When I arrived in the emergency room the first thing I heard was laughter. Puzzled, I edged my way past bustling nurses and small knots of strangers before coming to a stop next to a curtained-off area. I slowly pulled the curtain back to find Gene sitting up on the edge of the bed. Around him were several nurses and an emergency room doctor laughing at something he had just said. As usu
al, Gene controlled the room and everyone in it.
My sister Debbie was there too, her eyes swollen from crying. My mother was standing next to her husband’s side, rubbing his shoulder and holding back the tears. A few moments later my youngest sister Kim and her new husband Keith rushed into the emergency room.
“Calm down,” Gene commanded with a sturdy laugh. “It’s a false alarm. You’re not getting rid of me this easy,” a comment that brought more laughter from the hospital staff, but only concerned looks from his family members.
Until that moment it had never occurred to me that my mentor, my employer, and my father, all one and the same, would ever die. He was only 57, and he had always seemed indestructible.
While Gene was sharing a story with the nurses, Doctor Burnett, our family physician, arrived with what he claimed was good news. “I don’t think Gene had a heart attack. He only suffered from a little overexertion. We’re going to keep him overnight for observation and send him home tomorrow.” The doctor also told us he would set up a round of tests with a heart specialist in Chicago. “You folks go home now and don’t worry any longer about this.

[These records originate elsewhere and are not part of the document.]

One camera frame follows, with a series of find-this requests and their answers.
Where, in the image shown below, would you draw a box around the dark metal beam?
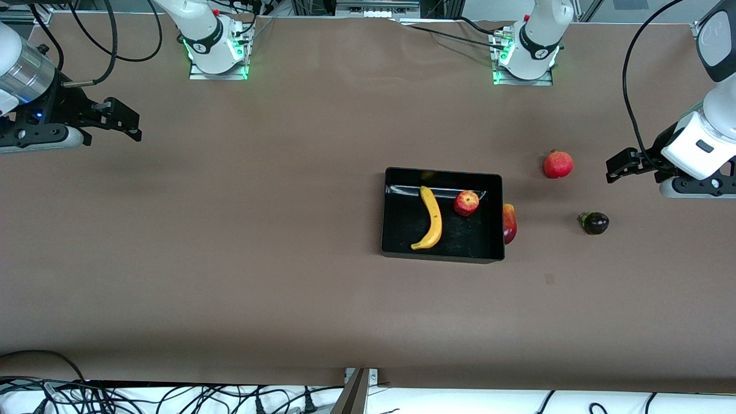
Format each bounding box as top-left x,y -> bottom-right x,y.
329,368 -> 371,414

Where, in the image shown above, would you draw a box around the red pomegranate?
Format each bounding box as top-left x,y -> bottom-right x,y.
542,149 -> 574,179

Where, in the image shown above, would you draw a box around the red yellow mango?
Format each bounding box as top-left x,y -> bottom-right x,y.
503,204 -> 518,246

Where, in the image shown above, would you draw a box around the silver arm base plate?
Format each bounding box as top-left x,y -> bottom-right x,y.
492,32 -> 554,87
189,32 -> 251,81

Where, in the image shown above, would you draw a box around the black looping cable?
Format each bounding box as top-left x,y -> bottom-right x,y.
69,0 -> 163,63

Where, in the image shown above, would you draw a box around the dark purple eggplant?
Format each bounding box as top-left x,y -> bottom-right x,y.
578,211 -> 610,236

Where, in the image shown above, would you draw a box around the grey power strip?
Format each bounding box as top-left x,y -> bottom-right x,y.
335,0 -> 421,19

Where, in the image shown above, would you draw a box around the red yellow apple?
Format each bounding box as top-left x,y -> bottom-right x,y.
453,190 -> 480,217

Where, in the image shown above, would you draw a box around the black cable with plug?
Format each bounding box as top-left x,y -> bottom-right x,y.
62,0 -> 118,88

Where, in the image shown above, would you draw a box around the brown table cover sheet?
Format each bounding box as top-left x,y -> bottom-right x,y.
0,13 -> 736,387

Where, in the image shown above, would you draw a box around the black plastic tray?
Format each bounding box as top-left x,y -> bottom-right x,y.
381,167 -> 505,265

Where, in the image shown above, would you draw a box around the yellow banana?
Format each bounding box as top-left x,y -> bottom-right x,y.
410,185 -> 443,251

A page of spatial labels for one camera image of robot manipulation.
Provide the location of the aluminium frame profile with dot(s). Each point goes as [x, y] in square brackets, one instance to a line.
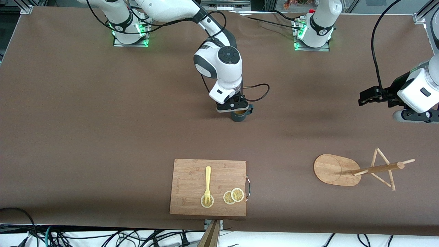
[423, 15]
[26, 8]

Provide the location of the wooden mug rack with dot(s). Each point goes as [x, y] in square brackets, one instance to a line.
[336, 169]

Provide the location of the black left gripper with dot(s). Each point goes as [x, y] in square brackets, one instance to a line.
[390, 92]

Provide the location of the yellow lemon slice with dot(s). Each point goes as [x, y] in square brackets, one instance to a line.
[207, 203]
[237, 195]
[227, 198]

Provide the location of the metal bracket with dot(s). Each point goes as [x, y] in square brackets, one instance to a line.
[221, 223]

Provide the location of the yellow plastic fork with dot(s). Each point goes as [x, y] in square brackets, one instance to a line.
[208, 178]

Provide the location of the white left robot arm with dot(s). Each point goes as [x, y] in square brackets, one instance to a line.
[320, 27]

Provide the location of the brown wooden beam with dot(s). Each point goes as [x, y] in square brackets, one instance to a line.
[210, 236]

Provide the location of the wooden cutting board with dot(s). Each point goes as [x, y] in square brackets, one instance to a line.
[192, 185]

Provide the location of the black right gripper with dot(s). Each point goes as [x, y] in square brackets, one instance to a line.
[239, 101]

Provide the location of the white power strip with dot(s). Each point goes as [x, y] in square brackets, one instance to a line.
[224, 4]

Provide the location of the teal mug yellow inside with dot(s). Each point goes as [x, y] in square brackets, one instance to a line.
[239, 117]

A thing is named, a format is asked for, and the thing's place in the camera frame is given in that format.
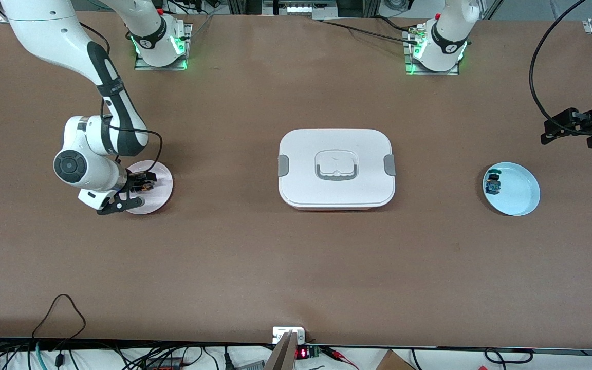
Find white lidded box grey latches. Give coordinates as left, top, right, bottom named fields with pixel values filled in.
left=277, top=128, right=396, bottom=211

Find round pink plate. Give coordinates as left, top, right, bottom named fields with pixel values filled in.
left=121, top=160, right=174, bottom=215

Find round light blue plate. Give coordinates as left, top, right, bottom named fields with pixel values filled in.
left=482, top=162, right=541, bottom=217

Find aluminium profile bar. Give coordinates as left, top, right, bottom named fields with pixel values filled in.
left=264, top=331, right=299, bottom=370

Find brown cardboard piece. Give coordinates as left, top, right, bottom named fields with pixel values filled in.
left=376, top=349, right=416, bottom=370

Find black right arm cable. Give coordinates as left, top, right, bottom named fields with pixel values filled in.
left=88, top=23, right=164, bottom=174

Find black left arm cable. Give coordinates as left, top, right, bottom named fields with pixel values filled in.
left=528, top=0, right=592, bottom=137

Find blue and black switch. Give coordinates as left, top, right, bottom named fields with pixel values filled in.
left=485, top=170, right=503, bottom=196

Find thin black looped cable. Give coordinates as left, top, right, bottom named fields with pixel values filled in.
left=31, top=294, right=87, bottom=341

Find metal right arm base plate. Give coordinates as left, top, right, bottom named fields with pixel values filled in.
left=134, top=23, right=194, bottom=71

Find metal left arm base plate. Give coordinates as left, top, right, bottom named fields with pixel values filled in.
left=404, top=28, right=461, bottom=76

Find white metal bracket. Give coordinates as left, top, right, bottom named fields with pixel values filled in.
left=272, top=326, right=307, bottom=345

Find black cable to arm base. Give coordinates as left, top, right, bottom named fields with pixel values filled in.
left=321, top=15, right=422, bottom=44

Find black cable loop under edge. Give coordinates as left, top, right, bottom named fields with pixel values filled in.
left=483, top=348, right=534, bottom=365

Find aluminium frame with lights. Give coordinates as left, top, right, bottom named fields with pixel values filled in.
left=262, top=0, right=339, bottom=21

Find red clip lead wires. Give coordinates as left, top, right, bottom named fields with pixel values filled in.
left=322, top=346, right=359, bottom=369

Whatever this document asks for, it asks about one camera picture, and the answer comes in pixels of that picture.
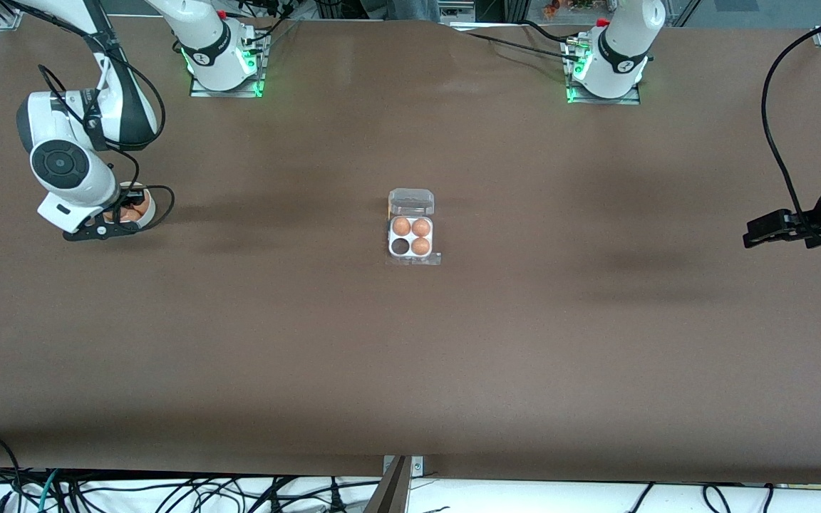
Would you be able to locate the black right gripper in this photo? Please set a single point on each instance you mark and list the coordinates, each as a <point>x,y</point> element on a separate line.
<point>130,194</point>

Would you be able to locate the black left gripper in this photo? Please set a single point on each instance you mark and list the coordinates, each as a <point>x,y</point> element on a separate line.
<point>819,217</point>

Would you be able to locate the clear plastic egg box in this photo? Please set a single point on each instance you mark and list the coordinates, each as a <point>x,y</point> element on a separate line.
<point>410,203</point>

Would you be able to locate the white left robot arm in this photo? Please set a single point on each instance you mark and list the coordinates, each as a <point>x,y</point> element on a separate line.
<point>621,57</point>

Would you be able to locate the white round bowl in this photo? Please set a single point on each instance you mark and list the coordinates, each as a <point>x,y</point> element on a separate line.
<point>148,217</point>

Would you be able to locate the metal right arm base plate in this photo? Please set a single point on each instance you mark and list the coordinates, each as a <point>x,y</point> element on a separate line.
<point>225,94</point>

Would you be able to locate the metal table edge bracket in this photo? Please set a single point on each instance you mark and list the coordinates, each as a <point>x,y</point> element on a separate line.
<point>417,467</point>

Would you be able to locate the dark camera stand bar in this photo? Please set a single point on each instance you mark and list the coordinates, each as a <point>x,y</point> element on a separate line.
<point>390,495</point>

Gene is going to be fine.”
The next day Gene took a stress test, passed, and was released. As was his nature, he walked out of the hospital and went straight to work. It was April 29, 1983.
The test with the heart specialist was eventually scheduled for Thursday, May 12, at St Luke’s Presbyterian Hospital in Chicago. Our appointment was at 4:00 p.m., and my mother insisted I go along. She was afraid Gene might not tell her if the news wasn’t good. I agreed, and my dad and I drove to the hospital together. The specialist agreed with Dr. Burnett: he was certain Gene did not have a heart attack. In fact, he told us Gene was in great shape and we had nothing to worry about.